# The task
Write out the data below exactly, from its first line to the line containing "Please segment every instance of the bed", that line included.

# Provided entries
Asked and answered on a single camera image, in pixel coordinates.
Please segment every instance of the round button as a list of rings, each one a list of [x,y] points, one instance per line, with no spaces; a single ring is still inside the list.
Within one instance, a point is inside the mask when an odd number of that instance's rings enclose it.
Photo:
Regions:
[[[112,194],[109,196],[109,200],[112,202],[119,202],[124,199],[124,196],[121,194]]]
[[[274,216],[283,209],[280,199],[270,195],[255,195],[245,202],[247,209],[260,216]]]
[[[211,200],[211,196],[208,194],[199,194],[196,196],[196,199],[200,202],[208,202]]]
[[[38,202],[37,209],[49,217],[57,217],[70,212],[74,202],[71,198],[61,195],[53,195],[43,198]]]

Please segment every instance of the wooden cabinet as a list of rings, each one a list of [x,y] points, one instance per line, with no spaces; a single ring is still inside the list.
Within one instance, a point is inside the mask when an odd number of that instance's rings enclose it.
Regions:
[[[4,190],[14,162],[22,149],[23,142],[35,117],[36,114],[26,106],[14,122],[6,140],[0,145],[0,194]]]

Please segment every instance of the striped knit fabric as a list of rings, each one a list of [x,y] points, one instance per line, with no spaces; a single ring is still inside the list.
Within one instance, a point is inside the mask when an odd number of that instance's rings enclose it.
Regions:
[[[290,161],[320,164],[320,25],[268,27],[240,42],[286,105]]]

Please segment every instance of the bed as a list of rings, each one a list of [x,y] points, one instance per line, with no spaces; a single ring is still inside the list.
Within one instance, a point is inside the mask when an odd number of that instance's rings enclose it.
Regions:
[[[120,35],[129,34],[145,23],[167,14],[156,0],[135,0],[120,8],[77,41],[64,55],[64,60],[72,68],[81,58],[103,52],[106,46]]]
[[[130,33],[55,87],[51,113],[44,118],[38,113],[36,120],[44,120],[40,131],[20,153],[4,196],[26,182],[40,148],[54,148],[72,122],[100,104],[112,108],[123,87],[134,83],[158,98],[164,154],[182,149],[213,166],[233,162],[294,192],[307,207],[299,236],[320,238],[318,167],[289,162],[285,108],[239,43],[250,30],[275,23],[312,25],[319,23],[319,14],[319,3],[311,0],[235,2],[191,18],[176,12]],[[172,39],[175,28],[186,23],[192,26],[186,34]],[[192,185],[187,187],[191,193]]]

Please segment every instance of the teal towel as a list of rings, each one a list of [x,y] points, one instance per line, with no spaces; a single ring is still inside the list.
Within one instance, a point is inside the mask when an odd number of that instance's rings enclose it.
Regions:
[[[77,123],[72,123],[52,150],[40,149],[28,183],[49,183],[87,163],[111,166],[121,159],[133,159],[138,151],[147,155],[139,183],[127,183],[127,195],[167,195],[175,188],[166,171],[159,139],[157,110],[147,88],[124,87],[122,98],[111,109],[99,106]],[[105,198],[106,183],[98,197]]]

# Task response
Asked and answered on a single camera image, in pixel coordinates.
Please segment every instance of the round button as a list of rings, each one a list of [x,y] points, one instance per line, with no spaces; a single ring is still inside the list.
Within one instance, a point is inside the mask when an odd number of that instance's rings enclose it.
Photo:
Regions:
[[[112,194],[109,196],[109,200],[112,202],[119,202],[124,199],[124,196],[121,194]]]
[[[274,216],[283,209],[280,199],[270,195],[255,195],[245,202],[247,209],[260,216]]]
[[[211,200],[211,196],[208,194],[199,194],[196,196],[196,199],[200,202],[208,202]]]
[[[38,202],[37,209],[49,217],[57,217],[70,212],[74,202],[71,198],[61,195],[53,195],[43,198]]]

Please segment every instance of the wooden cabinet as a list of rings, each one a list of [x,y] points, one instance per line, with no spaces; a single ring is still inside the list.
Within one instance, a point is inside the mask when an odd number of that instance's rings enclose it.
Regions:
[[[4,190],[14,162],[22,149],[23,142],[35,117],[36,114],[26,106],[14,122],[6,140],[0,145],[0,194]]]

Please segment every instance of the striped knit fabric as a list of rings, each one a list of [x,y] points, one instance per line, with no spaces; a single ring is still inside the list.
Within one instance, a point is inside the mask when an odd number of that instance's rings enclose it.
Regions:
[[[290,161],[320,164],[320,25],[268,27],[240,42],[286,105]]]

Please segment every instance of the bed as a list of rings, each one a list of [x,y] points, one instance per line, with no spaces; a single ring is still inside the list.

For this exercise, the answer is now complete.